• _YOUR TASK_:
Across all entries below, how many lines include "right"? Answer with the number alone.

(INFORMATION SUPPLIED Opens)

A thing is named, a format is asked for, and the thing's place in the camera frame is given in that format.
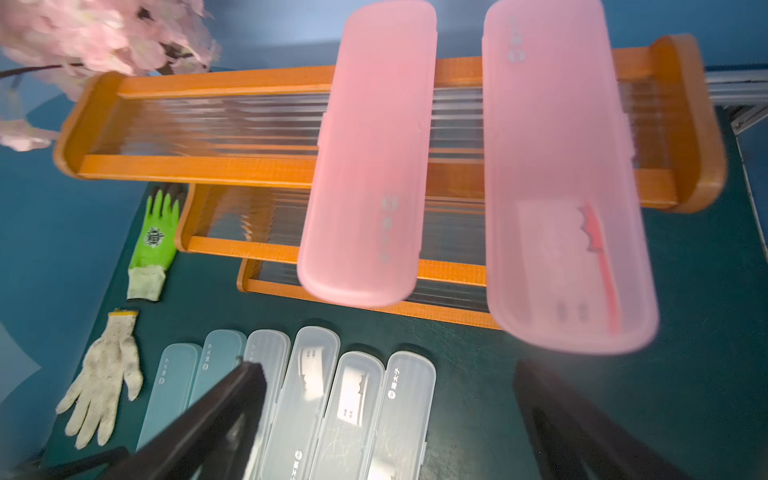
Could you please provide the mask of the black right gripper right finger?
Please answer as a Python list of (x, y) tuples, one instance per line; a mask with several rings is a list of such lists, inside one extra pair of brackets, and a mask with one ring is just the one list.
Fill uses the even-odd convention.
[(544, 479), (687, 479), (558, 374), (517, 363), (513, 388)]

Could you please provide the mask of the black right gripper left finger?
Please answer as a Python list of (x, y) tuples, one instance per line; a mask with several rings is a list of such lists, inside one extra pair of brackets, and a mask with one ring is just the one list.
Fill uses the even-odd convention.
[(258, 363), (232, 370), (104, 479), (243, 479), (266, 398)]

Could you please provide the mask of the pink pencil case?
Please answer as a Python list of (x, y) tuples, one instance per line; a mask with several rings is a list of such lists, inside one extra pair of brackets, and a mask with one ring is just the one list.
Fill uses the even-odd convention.
[(373, 3), (345, 23), (297, 263), (321, 300), (382, 308), (416, 285), (437, 40), (425, 1)]
[(482, 76), (492, 318), (551, 350), (645, 347), (659, 311), (602, 4), (493, 4)]

(INFORMATION SUPPLIED Closes)

• _ANSWER SECTION_:
2